Mesmo sendo novo, o clube já participou de torneios como a “Taça BH”, “Copa
Criança Esperança”, entre outras competições.
Os
treinos, que são realizados em um campo colado ao Cemitério da Paz, são ainda
esperança aos jovens que o frequentam, já que levaram Rafael Vítor, de 20 anos,
para a categoria de base do Atlético-MG — hoje, ele é um dos destaques do
Tupi-MG. Para participar do projeto basta contribuir com R$ 10 para a compra de
bolas e redes. Mas, é imprescindível que o jovem seja frequente e tenha bom aproveitamento
escolar. É bom ficar sabendo que os dados são passados diretamente das escolas
ao treinador Santana — “a melhor herança para uma criança é a educação”,
emociona-se.
O consumo e o lazer
As
alternativas no Shopping Del Rey giram em torno de R$ 79 a R$ 90. Para os
carentes, as opções, às vezes, são quase inacessíveis.

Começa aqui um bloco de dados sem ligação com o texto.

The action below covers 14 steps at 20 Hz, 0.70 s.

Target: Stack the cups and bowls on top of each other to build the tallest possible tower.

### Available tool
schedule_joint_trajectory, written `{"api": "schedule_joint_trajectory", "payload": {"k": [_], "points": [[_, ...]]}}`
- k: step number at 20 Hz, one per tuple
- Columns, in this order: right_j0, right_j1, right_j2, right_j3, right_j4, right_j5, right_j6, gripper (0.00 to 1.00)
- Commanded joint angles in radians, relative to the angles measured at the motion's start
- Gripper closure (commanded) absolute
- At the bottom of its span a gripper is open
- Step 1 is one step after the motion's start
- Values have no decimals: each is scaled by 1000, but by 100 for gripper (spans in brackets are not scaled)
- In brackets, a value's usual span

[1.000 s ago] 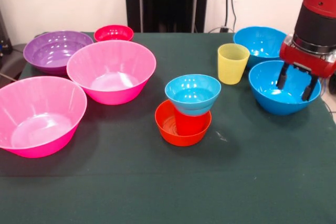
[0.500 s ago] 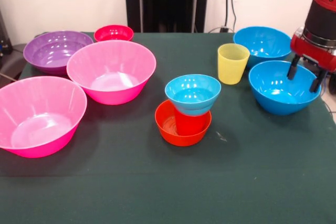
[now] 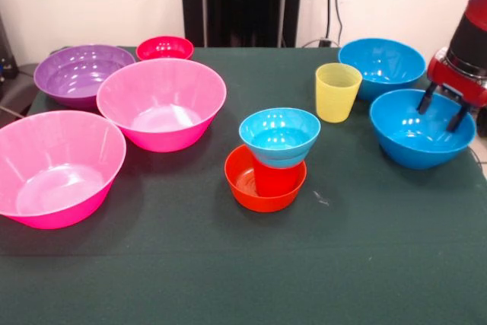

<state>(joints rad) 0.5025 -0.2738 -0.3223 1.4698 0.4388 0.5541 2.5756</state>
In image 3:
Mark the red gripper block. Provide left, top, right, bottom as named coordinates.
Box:
left=416, top=46, right=487, bottom=132

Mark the large blue bowl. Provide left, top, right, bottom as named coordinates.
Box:
left=337, top=37, right=426, bottom=101
left=369, top=88, right=477, bottom=170

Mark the stack of small blue bowls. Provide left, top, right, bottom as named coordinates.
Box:
left=238, top=107, right=321, bottom=169

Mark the red cup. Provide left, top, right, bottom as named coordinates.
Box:
left=253, top=155, right=305, bottom=198

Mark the orange bowl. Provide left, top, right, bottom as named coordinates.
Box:
left=224, top=144, right=307, bottom=214

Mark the yellow cup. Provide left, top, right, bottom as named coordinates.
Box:
left=314, top=62, right=363, bottom=124

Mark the dark green table cloth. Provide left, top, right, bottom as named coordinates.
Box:
left=0, top=46, right=487, bottom=325

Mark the large pink bowl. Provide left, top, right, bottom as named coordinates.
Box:
left=95, top=58, right=228, bottom=154
left=0, top=110, right=128, bottom=231

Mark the small crimson bowl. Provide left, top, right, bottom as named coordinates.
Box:
left=135, top=35, right=195, bottom=62

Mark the purple bowl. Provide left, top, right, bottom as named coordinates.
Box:
left=33, top=43, right=137, bottom=110

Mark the black pedestal foot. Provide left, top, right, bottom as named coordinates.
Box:
left=0, top=62, right=39, bottom=116

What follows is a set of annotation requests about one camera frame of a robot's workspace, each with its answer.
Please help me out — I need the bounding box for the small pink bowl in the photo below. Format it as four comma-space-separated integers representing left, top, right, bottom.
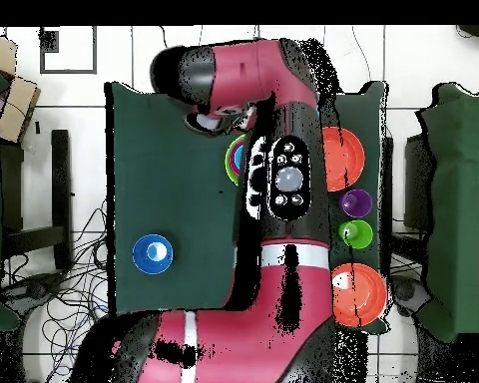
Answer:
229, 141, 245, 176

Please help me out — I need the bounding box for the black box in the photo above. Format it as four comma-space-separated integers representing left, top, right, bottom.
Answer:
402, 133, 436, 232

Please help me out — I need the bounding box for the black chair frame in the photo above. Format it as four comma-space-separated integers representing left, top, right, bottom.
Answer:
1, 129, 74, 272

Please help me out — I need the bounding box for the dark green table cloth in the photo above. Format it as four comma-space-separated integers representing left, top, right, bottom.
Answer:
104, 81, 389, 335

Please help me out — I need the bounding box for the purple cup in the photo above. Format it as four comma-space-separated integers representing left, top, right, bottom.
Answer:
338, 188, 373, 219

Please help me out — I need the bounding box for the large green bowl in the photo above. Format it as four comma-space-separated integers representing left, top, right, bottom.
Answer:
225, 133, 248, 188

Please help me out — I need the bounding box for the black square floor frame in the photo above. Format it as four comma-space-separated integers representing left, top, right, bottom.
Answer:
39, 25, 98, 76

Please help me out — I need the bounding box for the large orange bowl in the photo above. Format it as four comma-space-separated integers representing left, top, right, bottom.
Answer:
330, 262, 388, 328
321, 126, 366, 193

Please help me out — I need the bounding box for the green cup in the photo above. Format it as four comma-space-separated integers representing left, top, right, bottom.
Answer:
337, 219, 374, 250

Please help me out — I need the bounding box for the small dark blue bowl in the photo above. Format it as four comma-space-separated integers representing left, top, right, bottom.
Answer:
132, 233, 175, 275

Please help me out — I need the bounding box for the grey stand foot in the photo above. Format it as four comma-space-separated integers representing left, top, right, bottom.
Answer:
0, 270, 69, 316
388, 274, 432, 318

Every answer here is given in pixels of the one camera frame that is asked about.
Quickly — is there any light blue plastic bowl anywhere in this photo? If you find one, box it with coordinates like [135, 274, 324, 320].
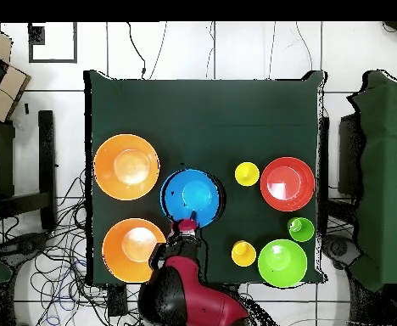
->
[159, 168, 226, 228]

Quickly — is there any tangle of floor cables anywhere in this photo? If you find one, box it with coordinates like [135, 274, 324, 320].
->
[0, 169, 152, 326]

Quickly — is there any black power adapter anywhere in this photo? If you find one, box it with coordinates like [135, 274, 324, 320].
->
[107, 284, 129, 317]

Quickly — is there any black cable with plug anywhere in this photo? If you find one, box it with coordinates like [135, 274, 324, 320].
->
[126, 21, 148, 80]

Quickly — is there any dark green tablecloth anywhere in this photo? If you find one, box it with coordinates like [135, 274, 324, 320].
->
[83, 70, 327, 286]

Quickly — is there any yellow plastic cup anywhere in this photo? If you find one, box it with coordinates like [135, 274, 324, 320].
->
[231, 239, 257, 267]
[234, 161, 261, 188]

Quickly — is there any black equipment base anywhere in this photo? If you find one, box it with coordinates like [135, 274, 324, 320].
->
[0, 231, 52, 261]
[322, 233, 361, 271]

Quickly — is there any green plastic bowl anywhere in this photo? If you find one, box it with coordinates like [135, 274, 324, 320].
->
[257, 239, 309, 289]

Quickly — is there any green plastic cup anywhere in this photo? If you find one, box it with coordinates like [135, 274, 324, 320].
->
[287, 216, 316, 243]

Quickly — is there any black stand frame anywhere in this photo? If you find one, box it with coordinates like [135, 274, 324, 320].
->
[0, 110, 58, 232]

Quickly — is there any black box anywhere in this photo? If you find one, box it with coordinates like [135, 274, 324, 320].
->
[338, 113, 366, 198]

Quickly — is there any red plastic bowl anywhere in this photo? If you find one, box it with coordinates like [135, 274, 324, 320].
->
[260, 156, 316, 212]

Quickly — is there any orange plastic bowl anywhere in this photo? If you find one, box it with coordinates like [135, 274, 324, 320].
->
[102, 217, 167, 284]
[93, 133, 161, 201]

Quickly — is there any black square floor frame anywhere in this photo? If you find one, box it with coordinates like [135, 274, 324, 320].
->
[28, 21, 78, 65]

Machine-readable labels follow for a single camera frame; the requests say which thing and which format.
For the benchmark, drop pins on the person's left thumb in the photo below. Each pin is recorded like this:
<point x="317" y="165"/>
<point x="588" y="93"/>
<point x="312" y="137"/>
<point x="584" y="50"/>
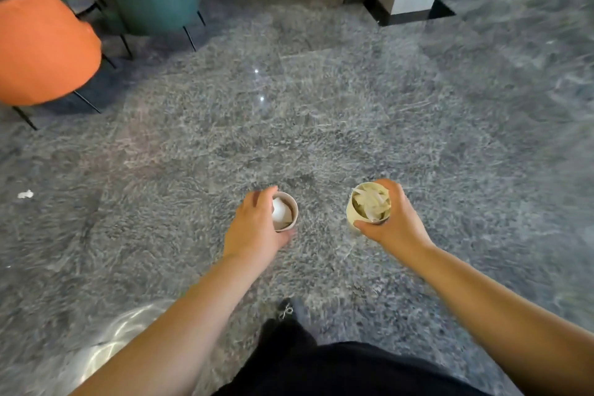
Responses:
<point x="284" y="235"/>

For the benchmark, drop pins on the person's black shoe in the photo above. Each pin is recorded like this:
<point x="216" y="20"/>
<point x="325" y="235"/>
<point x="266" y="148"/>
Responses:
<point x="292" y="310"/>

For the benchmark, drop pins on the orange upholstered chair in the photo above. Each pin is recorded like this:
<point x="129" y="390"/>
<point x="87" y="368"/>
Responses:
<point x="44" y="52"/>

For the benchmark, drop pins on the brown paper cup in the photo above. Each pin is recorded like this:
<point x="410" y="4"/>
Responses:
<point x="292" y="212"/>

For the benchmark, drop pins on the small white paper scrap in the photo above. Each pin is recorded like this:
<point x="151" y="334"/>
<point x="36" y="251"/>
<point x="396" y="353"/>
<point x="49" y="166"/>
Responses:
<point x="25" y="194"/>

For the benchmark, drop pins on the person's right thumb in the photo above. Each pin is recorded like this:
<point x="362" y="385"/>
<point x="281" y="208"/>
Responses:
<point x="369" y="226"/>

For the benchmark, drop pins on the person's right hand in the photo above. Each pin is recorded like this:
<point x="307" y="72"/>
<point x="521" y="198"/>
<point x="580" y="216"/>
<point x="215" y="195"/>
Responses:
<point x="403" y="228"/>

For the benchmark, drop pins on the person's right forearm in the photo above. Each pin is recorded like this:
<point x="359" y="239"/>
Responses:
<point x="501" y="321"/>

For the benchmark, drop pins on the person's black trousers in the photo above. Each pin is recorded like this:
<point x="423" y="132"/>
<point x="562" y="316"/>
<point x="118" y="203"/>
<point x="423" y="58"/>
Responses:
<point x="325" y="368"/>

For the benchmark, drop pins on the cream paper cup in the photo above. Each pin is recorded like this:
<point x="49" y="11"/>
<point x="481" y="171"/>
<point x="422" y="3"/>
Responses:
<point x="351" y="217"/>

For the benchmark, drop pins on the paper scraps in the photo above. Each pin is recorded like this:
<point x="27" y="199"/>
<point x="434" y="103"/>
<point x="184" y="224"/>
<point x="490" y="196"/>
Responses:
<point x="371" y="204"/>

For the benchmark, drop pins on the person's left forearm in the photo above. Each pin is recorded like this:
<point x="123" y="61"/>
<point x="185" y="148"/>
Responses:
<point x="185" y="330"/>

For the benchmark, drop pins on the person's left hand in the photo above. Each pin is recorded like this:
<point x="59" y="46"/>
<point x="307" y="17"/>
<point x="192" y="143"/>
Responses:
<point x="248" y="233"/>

Felipe dos Santos
Fernandes, 18, estudante e morador do Caiçara, admite que a melhor escolha é a
quadra de futebol, na Praça da Rosinha, na rua Rosinha Sigaud. Felipe, que vai
diariamente se encontrar e jogar pelada com os amigos, diz que é grande o
movimento de crianças e adolescentes, principalmente à noite. Lanchar com a
turma na praça de alimentação do Del Rey também é uma opção, se sobra alguma
grana — é que os lanches podem variar de R$ 15 a R$ 25!
Fernando
Medeiros, psicólogo, confirma a falta de opções de lazer para o filho de 12
anos. Por isso, a opção é sair da rotina. “Levo meu filho e os amigos na Serra
do Cipó, para andar de bicicleta e também jogar bola na pracinha”. Já para os
menores João André Alves Santos, Gabriel Rabelo Couto e Emerson Lima,
estudantes do 5º ano da escola Dimensão, é unanime a escolha pelas reuniões em
casa dos amigos, onde costumam estudar, jogar futebol ou vídeo game.
Joseanne
Santos e a amiga Priscila Gonçalves, 16, moradoras do Santo André, optam por um
cinema, ou até mesmo se reunir com amigos em casa. Para elas, as garotas da
região sofrem ainda mais que os meninos. “São poucas as opções; às vezes,
decidimos ir a um shopping diferente, mas o Del Rey costuma ser o de mais
frequência”, disse Joseanne, que costuma fazer um “cinema em casa” quando está
sem dinheiro. O preço do cinema na região noroeste varia de R$ 9 a R$ 24, dependendo
dos dias da semana, horários, e salas 3D.
Marcos
Vinicius de Freitas Silva, de 13 anos, e Cleber Eduardo Meirelles, 14, alunos
do 7º ano, moram na Nova Esperança e participam do projeto Atleta Cidadão. Eles
fazem do futebol seu passatempo principal. Além do futebol, costumam ir algumas
vezes ao inevitável Shopping Del Rey quando o parque de diversões Play City
passa uma temporada por lá. Outra opção é o Boliche. Mas, aí, só quando recebem
mesada dos pais. O Boliche se diferencia pelos dias da semana e horário, mas
fica em torno de R$ 48,60 a R$79,20/hora. O bom é que dá pra fazer uma
vaquinha: a pista pode ser dividida em até seis jogadores.